_Task statement_
Where a line below carries the word "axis", include it in the count, then give the count alone.
==== Raw data
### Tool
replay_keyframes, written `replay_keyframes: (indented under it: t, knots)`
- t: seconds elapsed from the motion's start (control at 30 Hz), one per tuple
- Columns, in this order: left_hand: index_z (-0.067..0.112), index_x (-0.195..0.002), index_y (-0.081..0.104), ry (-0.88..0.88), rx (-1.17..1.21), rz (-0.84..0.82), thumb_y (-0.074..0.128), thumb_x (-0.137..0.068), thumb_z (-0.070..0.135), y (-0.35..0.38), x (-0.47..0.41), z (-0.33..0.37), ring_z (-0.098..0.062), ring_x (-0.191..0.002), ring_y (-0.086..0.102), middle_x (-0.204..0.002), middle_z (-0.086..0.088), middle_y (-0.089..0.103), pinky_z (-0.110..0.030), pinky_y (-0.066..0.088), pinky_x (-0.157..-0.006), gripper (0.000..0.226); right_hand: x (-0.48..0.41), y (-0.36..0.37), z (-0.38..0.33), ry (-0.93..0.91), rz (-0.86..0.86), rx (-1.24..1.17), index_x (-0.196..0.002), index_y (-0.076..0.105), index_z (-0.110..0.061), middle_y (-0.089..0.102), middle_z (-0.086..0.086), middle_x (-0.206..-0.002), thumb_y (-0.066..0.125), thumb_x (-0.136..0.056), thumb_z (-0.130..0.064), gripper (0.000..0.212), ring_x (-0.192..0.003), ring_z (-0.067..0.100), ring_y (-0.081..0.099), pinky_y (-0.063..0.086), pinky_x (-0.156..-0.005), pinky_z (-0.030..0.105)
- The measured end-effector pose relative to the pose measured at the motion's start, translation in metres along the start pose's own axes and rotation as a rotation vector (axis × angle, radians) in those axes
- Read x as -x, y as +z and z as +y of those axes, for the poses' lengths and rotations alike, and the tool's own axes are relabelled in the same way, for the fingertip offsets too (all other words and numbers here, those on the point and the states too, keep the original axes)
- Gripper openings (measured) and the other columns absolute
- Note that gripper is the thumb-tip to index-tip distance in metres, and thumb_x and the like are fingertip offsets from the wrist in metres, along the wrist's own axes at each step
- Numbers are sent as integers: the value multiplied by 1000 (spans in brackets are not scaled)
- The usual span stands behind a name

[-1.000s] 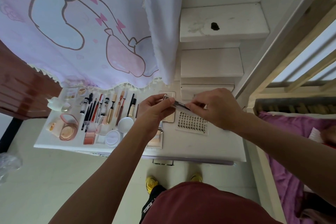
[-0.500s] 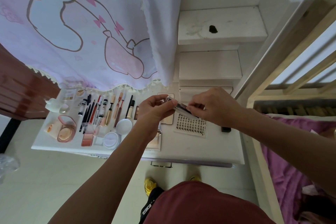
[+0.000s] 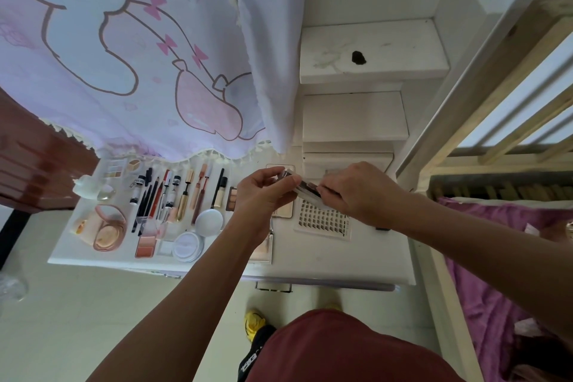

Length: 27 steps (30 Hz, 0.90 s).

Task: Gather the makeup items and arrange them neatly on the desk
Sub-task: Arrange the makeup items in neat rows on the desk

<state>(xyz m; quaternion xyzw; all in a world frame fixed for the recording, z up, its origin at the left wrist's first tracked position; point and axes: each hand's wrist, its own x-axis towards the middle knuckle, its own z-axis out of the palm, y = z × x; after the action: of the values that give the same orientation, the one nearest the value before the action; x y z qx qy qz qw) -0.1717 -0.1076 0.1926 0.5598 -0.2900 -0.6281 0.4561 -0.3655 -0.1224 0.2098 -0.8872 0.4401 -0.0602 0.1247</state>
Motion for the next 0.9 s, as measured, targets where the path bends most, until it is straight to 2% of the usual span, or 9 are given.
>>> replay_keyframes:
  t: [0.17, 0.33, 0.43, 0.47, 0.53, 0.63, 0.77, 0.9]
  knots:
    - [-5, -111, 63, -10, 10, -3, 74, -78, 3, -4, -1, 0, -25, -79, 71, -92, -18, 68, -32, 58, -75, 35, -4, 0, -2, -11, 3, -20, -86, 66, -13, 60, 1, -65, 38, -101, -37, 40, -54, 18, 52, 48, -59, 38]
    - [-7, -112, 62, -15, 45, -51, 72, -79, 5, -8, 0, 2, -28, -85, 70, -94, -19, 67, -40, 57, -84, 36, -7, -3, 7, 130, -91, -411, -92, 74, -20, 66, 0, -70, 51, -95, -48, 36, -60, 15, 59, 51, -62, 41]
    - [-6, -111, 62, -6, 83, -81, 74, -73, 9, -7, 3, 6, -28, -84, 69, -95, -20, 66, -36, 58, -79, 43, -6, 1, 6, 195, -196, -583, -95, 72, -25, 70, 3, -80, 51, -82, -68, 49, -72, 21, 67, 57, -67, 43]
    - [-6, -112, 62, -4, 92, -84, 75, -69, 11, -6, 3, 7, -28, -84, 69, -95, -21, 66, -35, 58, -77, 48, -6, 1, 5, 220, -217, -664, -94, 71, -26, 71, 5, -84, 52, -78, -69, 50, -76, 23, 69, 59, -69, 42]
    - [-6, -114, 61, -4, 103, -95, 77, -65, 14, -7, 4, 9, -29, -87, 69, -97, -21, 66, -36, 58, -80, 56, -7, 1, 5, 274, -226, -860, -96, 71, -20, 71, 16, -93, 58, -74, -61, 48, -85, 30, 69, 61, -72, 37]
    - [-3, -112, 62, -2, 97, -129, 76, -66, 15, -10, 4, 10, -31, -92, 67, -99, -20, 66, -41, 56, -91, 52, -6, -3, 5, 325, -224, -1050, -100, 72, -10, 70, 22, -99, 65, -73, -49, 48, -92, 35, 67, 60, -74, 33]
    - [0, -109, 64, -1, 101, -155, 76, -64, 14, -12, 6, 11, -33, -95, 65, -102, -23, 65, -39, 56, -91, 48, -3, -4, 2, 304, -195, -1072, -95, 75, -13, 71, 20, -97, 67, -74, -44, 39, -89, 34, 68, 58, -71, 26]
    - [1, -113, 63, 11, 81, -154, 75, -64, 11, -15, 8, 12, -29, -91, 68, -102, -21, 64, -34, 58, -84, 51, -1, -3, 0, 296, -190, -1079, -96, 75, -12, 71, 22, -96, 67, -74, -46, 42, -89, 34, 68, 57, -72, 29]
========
_Task output_
2